The altar set up inside Oakwood Cemetery represents the work of more than 100 students from Longleaf School of the Arts, who painted clay skulls blue and pink to represent departed souls from Western North Carolina, adorning them with roses and vines.
They added hints of the mountains to lend character to their traditional offering: pictures of rivers and leafy hillsides, and as a centerpiece to their artwork, one fat speckled trout.
Their ofrenda, one of many set up for Oakwood Cemetery’s Dia de Muertos, both recognize the devastation from Helene and celebrate the lives it stole.
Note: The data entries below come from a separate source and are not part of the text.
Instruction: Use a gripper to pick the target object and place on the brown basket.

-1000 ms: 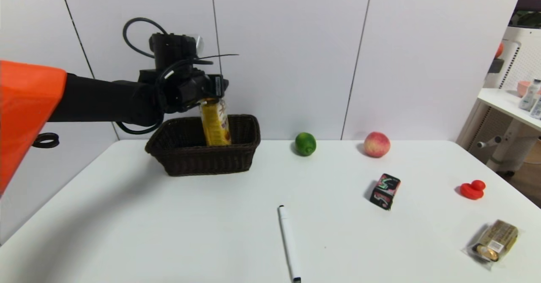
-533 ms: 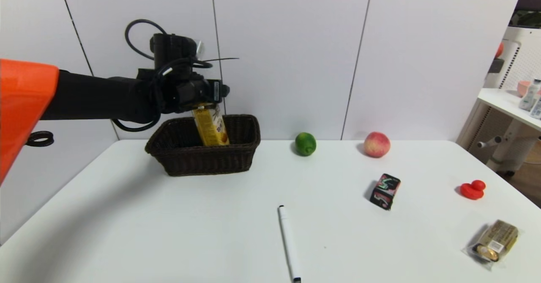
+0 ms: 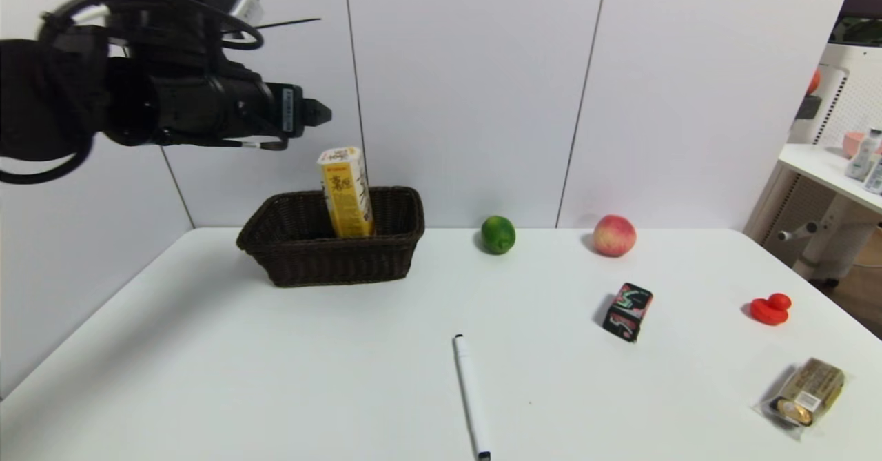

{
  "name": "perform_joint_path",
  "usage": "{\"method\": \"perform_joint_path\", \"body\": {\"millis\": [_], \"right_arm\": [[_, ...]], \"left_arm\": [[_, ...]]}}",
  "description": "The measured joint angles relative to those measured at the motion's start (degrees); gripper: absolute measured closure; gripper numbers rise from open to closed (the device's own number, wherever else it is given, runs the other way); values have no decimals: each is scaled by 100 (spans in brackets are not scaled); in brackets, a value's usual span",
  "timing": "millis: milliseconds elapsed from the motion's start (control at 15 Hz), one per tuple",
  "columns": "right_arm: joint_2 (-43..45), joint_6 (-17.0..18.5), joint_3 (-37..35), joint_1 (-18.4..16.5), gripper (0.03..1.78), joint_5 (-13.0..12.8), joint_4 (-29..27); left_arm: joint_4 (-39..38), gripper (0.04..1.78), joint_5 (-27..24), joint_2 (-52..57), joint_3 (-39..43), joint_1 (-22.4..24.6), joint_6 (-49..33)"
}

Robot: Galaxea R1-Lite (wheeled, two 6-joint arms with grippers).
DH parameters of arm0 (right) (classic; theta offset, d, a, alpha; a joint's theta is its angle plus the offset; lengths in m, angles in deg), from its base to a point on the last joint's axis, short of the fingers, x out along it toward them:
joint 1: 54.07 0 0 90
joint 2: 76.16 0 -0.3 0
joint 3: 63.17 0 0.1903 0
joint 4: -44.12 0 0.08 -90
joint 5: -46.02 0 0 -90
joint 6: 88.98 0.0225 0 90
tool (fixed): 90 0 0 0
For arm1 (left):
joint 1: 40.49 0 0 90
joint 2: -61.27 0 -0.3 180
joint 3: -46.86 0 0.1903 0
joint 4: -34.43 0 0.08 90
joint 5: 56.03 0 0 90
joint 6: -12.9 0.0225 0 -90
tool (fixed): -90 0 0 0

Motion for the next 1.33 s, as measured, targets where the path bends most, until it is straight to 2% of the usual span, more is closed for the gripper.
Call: {"method": "perform_joint_path", "body": {"millis": [267, 467, 600, 867, 1200, 1333], "right_arm": [[0, 2, 0, 0, 11, 2, 0], [0, 0, 0, 0, 11, 2, -2], [0, 0, 0, 0, 11, 2, 0], [0, 2, 0, 0, 11, 0, 0], [0, 0, 0, 0, 11, 2, -2], [0, 0, 0, 0, 11, 0, 0]], "left_arm": [[-69, 15, 6, 1510, 1607, 6, 194], [-596, 15, -39, 2642, 3252, 22, 343], [-1115, 14, -273, 3455, 4372, 107, 390], [-1843, 13, -1014, 5132, 6290, 560, 390], [-1918, 13, -1208, 7033, 7954, 1285, 425], [-1592, 13, -1220, 7735, 8269, 1582, 440]]}}
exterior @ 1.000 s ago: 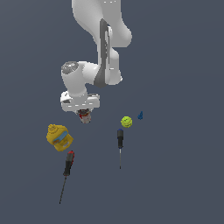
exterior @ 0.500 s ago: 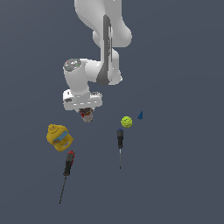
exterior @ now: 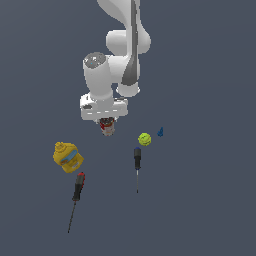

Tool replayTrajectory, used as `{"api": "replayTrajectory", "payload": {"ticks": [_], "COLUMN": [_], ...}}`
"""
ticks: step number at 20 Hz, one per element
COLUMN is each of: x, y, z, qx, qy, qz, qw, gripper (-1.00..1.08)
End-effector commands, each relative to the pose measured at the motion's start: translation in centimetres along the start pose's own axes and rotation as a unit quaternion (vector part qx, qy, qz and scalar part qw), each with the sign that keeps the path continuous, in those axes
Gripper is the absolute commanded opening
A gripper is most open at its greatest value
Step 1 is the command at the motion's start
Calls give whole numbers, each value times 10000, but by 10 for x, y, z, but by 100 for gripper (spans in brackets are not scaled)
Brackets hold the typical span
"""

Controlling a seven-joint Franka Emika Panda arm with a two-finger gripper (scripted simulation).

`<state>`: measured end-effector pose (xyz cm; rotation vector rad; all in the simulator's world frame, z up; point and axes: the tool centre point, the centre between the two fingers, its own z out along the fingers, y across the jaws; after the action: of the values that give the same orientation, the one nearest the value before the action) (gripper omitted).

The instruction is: Pick up a designated object from a clutter of objects.

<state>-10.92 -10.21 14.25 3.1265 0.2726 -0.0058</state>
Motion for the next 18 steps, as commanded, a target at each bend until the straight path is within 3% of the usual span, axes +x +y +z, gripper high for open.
{"api": "replayTrajectory", "payload": {"ticks": [1,18], "x": [6,55], "y": [-17,-162], "z": [-19,-164], "qx": [-16,-18], "qy": [14,12], "qz": [0,-9], "qw": [10000,10000], "gripper": [-100,-100]}}
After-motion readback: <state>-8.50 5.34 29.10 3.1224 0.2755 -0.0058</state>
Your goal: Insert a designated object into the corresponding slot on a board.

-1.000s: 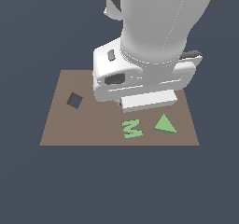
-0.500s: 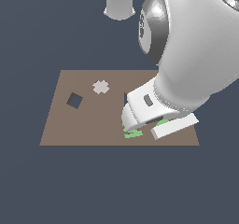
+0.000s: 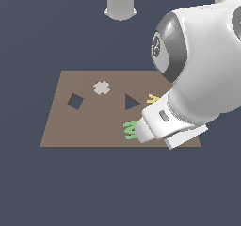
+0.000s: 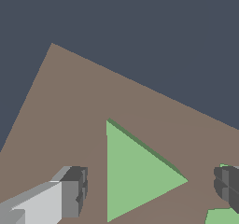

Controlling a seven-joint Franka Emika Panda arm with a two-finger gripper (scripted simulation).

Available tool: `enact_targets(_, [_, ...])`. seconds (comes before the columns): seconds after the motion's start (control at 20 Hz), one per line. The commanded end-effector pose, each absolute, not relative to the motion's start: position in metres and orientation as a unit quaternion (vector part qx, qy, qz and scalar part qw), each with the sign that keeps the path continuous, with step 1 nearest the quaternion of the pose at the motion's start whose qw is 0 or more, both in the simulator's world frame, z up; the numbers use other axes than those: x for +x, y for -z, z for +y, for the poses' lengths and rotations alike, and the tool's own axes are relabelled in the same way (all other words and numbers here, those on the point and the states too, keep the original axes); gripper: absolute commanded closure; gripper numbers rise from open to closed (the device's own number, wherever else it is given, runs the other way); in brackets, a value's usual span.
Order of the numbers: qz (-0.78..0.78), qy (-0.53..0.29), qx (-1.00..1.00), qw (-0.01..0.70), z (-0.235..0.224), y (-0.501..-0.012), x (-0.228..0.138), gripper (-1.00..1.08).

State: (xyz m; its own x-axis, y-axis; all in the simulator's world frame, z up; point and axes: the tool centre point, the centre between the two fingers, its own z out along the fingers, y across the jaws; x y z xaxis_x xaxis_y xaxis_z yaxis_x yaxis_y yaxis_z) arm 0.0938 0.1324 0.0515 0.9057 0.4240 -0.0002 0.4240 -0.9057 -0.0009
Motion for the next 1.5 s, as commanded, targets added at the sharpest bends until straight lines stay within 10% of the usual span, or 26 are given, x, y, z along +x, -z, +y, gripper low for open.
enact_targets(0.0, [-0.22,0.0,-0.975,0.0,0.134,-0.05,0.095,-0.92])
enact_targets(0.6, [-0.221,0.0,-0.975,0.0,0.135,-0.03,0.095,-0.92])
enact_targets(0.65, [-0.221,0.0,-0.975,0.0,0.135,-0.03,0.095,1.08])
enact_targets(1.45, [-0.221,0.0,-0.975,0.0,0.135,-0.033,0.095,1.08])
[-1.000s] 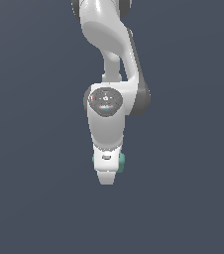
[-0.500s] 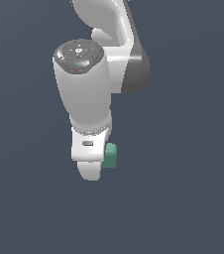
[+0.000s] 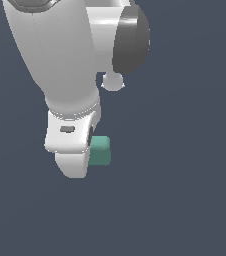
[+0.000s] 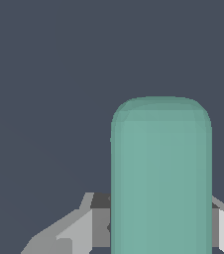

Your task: Pick up the object and move it to a goal position.

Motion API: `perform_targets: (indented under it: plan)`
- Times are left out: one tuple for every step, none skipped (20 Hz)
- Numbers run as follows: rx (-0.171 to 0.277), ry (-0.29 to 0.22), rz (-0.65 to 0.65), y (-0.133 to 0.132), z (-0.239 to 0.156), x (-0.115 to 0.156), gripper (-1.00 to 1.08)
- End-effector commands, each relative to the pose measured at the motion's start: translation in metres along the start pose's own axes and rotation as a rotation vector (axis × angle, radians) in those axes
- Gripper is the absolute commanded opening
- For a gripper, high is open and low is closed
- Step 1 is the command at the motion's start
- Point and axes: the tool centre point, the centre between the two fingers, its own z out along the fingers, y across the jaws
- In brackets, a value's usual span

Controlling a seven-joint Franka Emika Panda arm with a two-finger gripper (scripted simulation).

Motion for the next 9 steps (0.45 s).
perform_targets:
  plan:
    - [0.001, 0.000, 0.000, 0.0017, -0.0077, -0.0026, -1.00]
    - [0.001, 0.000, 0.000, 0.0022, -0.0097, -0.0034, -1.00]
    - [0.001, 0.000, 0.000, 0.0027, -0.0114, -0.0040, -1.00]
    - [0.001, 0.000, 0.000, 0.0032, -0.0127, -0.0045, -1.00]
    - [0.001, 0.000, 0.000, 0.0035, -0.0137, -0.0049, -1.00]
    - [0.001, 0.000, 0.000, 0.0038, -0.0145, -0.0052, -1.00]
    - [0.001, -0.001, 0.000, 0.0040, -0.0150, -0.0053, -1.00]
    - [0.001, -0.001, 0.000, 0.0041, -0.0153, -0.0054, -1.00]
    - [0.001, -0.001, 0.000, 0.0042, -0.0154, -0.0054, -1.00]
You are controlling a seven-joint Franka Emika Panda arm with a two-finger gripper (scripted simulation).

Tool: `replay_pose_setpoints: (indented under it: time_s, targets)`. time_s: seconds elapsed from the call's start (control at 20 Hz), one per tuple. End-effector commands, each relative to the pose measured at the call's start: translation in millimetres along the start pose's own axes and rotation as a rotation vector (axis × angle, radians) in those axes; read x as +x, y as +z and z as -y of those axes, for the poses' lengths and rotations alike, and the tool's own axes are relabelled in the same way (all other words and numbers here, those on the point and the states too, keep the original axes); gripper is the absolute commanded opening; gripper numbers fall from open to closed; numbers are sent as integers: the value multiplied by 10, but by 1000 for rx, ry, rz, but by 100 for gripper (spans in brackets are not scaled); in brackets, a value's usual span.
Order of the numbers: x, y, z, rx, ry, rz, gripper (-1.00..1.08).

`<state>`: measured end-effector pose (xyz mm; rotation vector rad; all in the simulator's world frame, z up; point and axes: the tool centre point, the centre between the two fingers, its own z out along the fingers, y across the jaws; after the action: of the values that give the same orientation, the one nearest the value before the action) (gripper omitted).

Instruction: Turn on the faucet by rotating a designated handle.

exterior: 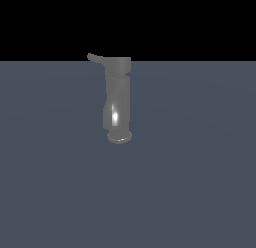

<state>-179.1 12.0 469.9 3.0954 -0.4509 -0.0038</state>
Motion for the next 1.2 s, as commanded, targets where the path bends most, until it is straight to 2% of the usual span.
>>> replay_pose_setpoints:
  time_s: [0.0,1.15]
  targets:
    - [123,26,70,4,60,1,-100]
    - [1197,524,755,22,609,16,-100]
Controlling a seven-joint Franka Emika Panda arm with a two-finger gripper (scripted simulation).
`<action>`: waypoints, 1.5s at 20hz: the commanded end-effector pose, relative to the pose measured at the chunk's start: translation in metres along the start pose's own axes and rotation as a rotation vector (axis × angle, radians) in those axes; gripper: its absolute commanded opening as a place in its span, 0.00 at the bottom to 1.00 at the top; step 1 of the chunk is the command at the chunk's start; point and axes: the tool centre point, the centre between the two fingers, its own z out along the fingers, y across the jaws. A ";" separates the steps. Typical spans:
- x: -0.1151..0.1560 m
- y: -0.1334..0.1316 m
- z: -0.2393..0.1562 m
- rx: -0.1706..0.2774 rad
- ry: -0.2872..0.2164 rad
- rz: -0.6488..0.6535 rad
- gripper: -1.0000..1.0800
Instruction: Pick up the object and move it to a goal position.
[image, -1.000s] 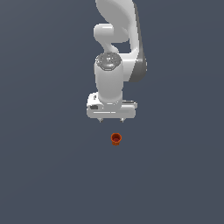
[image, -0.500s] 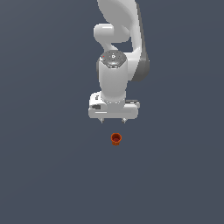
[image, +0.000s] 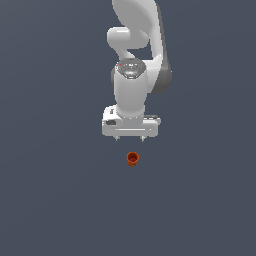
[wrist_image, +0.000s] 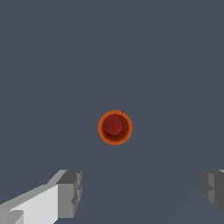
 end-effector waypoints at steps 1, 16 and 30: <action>0.001 -0.001 0.003 0.001 -0.001 0.021 0.96; 0.012 -0.007 0.040 0.004 -0.017 0.332 0.96; 0.020 -0.014 0.079 -0.008 -0.028 0.647 0.96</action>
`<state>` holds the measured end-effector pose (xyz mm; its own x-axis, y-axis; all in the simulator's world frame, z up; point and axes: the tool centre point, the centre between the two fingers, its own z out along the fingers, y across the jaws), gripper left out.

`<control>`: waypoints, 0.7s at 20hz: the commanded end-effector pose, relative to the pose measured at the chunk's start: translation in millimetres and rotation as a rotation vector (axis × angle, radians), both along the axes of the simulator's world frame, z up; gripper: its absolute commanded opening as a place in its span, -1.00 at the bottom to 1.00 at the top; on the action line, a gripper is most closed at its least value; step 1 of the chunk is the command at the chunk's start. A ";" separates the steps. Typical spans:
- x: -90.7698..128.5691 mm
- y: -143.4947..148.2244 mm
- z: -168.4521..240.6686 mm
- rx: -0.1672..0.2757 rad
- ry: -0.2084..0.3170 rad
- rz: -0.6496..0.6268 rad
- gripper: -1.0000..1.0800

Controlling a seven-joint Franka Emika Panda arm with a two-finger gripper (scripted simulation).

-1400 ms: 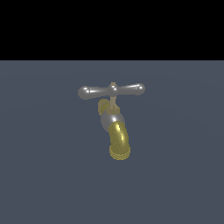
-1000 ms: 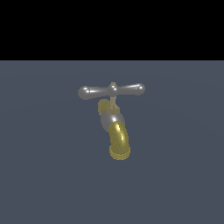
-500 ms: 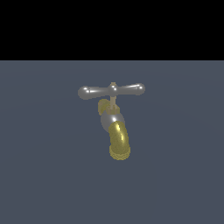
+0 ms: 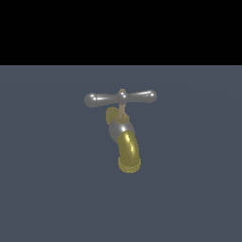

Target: Turn on the faucet by rotating a designated handle.

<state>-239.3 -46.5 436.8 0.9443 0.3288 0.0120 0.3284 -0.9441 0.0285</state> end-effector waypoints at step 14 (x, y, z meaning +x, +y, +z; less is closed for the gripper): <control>28.7 -39.4 -60.4 -0.001 0.009 0.371 -1.00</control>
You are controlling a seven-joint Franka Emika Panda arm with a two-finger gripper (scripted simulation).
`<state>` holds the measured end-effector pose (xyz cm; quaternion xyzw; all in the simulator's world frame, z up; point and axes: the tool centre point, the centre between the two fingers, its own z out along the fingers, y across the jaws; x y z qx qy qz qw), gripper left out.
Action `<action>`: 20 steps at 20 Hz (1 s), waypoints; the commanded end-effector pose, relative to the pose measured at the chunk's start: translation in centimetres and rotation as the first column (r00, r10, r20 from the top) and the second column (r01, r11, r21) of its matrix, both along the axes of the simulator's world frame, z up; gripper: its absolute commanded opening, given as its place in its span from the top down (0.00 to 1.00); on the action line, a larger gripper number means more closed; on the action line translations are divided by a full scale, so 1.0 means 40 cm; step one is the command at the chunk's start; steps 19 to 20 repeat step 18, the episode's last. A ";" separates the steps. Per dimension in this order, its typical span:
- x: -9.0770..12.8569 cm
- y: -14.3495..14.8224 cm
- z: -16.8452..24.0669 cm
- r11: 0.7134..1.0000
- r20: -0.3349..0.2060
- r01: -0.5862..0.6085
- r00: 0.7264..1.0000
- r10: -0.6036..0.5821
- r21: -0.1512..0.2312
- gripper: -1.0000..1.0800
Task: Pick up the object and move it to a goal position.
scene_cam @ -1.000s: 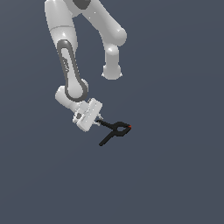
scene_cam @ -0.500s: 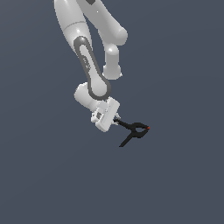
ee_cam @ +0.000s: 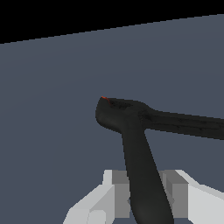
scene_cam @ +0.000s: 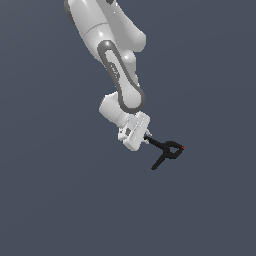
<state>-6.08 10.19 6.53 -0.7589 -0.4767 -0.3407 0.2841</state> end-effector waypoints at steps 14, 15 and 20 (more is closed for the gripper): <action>0.024 0.008 0.076 1.000 -0.001 0.000 1.000 0.000 -0.001 1.00; 0.025 0.008 0.080 1.000 -0.001 0.000 1.000 0.000 -0.001 1.00; 0.028 0.007 0.083 1.000 0.001 0.000 1.000 0.000 0.000 1.00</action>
“While it’s an attempt to celebrate lives, it’s also a time to bring awareness,” said Grace Franklin, Longleaf visual arts teacher. “A lot of them had seen it on the news and though not necessarily directly affected, it really resonated. This is a time when people are thinking of this.”
What is an ofrenda?
An ofrenda, which translates to “offering” in Spanish, is an elaborate altar used in Mexican Day Dia de los Muertos, or Day of the Dead, celebrations. Generally made by families of those departed, they include skulls made from sugar or clay, candles, incense and favorite foods.
Dia de Oakwood, set in the Raleigh cemetery of the same name, includes a circle of roughly a dozen ofrendas. On Dia de Muertos, which is Saturday night, the observance includes a copal ceremony, traditional music and a Catrina parade, named for the colorful skeletons.
The students at Longleaf got a visit from Mexican-born Raleigh artist Peter Marin, who teaches through the NC Museum of Art, who asked them to participate. Helene had struck western NC only weeks before, making their choice for tributes easy.
“It didn’t take but a couple seconds to know that’s what they wanted to do,” Franklin said.
They chose silhouettes rather than printed-out pictures, wanting to show respect for those gone so recently. Adding food elements inevitably evoked trout.
“When you think about food you could get directly from the mountains, that’s how the fish came about,” Franklin said. “This is a celebration of life, so you have to bring some lightness to it.”